Saygıdeğer İTÜ Ailesi,
Osmanlı’dan günümüze Türk modernleşmesi, asırlarca rekabet içerisinde olduğu Avrupa tarihindeki gelişmelerden ayrı ve bağımsız düşünülmemelidir. Her ne kadar, kendi uygarlık dinamikleri ile beslenen bir düşünsel ve bilimsel mirasa sahip olsa da Türkiye’de mühendislik ve mimarlık eğitiminin tarihi modern anlamda, esas olarak Osmanlı’nın Batı uygarlığının teknolojik olarak ilerlemesi ve kendisinin bu gelişmeye ayak uydurma sorunu ile yüzleşmesinin neticesinde başlamıştır. Bu yüzleşmenin bir gereği olarak, reform ve modernleşme çabalarını öncelikle teknik eğitim sahasına yoğunlaşan Osmanlı’dan Cumhuriyet’e mühendislik ve mimarlık eğitimi veren kurumlar toplumda değişim ve modernleşmenin taşıyıcısı rolünü de üstlenmişlerdir. Bu çerçevede, İstanbul Teknik Üniversitesi 250 yıllık geçmişi ile Osmanlı’dan bugüne mühendislik, mimarlık ve teknik eğitimin devam ettiği yegâne kurum olarak Türk modernleşme tarihi açı- sından müstesna bir konuma sahip olmuştur.
Yetiştirdiği bilim insanları ile Türkiye’nin gelişimine yaptığı genel katkılara ilaveten, yine bünyesinden çıkardığı sayısız devlet adamı, iş insanı girişimci, bürokrat ve sanatçılarla modern Türkiye’nin inşasında üstlendikleri öncü roller de dikkate alındığında, İTÜ’nün Türk modernleşme tarihi açısından yüklendiği tarihi misyon daha da belirginleşmiştir. İTÜ’nün kurumsal tarihi ve sahip olduğu entelektüel hafıza, toplum olarak 250 yıllık çağdaşlaşma serüvenimizin kodlarını taşıyan çok değerli bir birikimi ifade etmiştir.

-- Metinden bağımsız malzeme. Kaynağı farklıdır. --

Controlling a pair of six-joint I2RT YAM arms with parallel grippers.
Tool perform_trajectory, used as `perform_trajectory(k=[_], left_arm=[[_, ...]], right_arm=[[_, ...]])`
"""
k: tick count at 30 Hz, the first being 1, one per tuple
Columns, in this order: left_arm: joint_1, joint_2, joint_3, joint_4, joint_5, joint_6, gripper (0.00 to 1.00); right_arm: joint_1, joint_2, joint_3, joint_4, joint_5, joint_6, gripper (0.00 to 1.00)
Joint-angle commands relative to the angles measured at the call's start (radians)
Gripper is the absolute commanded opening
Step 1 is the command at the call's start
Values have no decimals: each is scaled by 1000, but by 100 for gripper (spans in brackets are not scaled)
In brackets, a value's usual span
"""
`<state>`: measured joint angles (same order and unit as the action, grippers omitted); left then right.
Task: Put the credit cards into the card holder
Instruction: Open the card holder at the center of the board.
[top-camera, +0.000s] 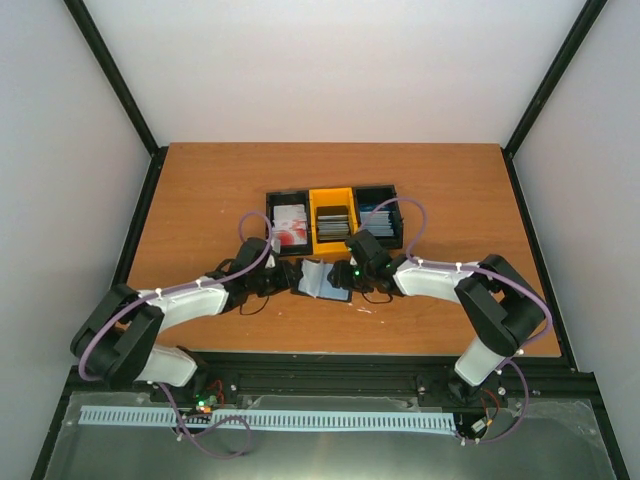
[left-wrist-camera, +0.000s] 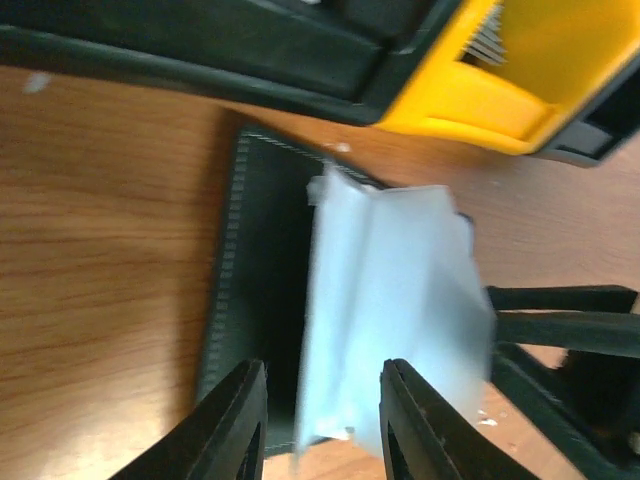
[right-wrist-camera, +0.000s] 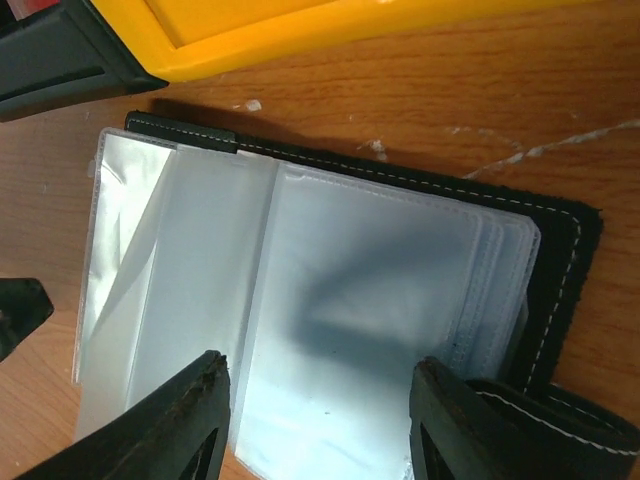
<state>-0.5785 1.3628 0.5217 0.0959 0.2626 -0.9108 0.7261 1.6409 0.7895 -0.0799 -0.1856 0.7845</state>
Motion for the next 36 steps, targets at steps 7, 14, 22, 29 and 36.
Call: perform_trajectory(k=[7,14,22,29,36], left_arm=[[5,103,51,-42,-55,-14,28],[5,129,65,-27,-25,-3,24],[5,149,65,13,36,11,24],[5,191,58,39,109,11,16],[5,215,39,44,101,-18,12]], right_arm=[[-2,-23,28,-112,100,2,51],[-1,-53,34,-146,148,-6,51],[1,-23,42,-146,125,-17,51],[1,73,5,56,-71,15,51],[1,65,-8,208,-150,27,51]])
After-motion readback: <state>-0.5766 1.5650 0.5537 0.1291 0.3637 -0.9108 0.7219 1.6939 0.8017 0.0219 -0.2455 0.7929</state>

Elinizdeki bu sayımız, editör olarak, naçizane öğrencilikten hocalığa ve de yöneticiliğe kadar farklı kademelerinde bulunduğum ve kişisel anlamda kendimi ait ve borçlu hissettiğim bu güzide kuruma karşı bir sorumluluk ve şükran duygusunun edası olarak, bu yıl 250. yaşını kutlayan İTÜ’nün ailesine bir hediye olarak hazırlanmıştır. Çok hoş bir tevafuk olarak nitelendireceğimiz 2023 yılı İTÜ’nün 250. yılına, Türkiye Cumhuriyeti’nin de 100. yaşına denk gelmiştir.
Tek bir sayı ile 2,5 asırlık bir çınar olan İTÜ gibi devasa bir kurumu anlatmanın mümkün olmadığı aşikârdır. Bu sayımızda İTÜ’nün tarihsel işlevini vurgulayan makalelerin yanında; İTÜ’deki bazı ‘ilk’ler ve anılar ile evrensel bilime katkıda bulunan birkaç İTÜ’lünün görüşleri aktarılmıştır. Son olarak Cumhuriyet döneminde mimarlık işlenmiş; İTÜ’nün çekirdeğini oluşturan ilk 5 fakültenin tarihçelerine kısaca değinen makaleler yer almıştır. Bir sonraki sayımızda İTÜ’nün yetiştirdiği ve ülkemizin adını ulusal ve uluslararası platformlarda temsil etmiş bazı şahsiyetlere, İTÜ tarihinde iz bırakanlara, İTÜ’de ‘ilk’lere ve farklı bakış açıları ile İTÜ’nün modernleşme tarihimizdeki yerine ışık tutan yazılar ve anılara önümüzdeki sayıda yine bir dosya şeklinde yer verilecektir.
Bu sayının ortaya çıkmasında, her biri ayrı bir teşekkürü hak eden, pek çok kişinin emeği geçmiştir. Başta İTÜ Vakfı Başkanvekili Naci Endem’e, Yönetim Kurulu Üyesi Güner Koçel’e, Genel Sekreterimiz Ayhan Nemutlu’ya, Yayın Yönetmenimiz Hatice Yazıcı Şahinli’ye, editörümüz Nazlı Varlıer Erdoğan’a teşekkürü bir borç bilirim.
Bu çalışmanın gerekliliğine inanarak özverili çalışmalarıyla bu sayının yayımlanmasını mümkün kılan ve İTÜ’nün kurumsal belleğine bu şekilde kalıcı bir katkı yapan çok değerli yazarlarımıza müteşekkirim. Bu çalışmanın eksikleri editör olarak şahsıma, itibarı ise bütünüyle yazar arkadaşlarımıza aittir. Ayrıca, belge ve fotoğrafların temini konusundaki değerli katkılarını bizlerden esirgemeyen Başbakanlık Osmanlı Arşivi ile İTÜ Kurum Arşivi yöneticilerine ve görselleri için Prof. Dr. Mustafa Yazgan’a da teşekkürü bir borç bilirim.
Son olarak, bu sayının yayımlanması vesilesiyle İTÜ’nün başlangıcından bugüne gelene kadarki 250 yıllık tarihi içerisinde emeği ve katkısı geçen, çalışmalarıyla toplumumuza ve geleceğimize ışık tutan, bu sayıda ismine yer verdiğimiz ve veremediğimiz tüm değerli hocalarımızı, mezunlarımızı ve İTÜ mensuplarını saygı ve şükranla anıyorum.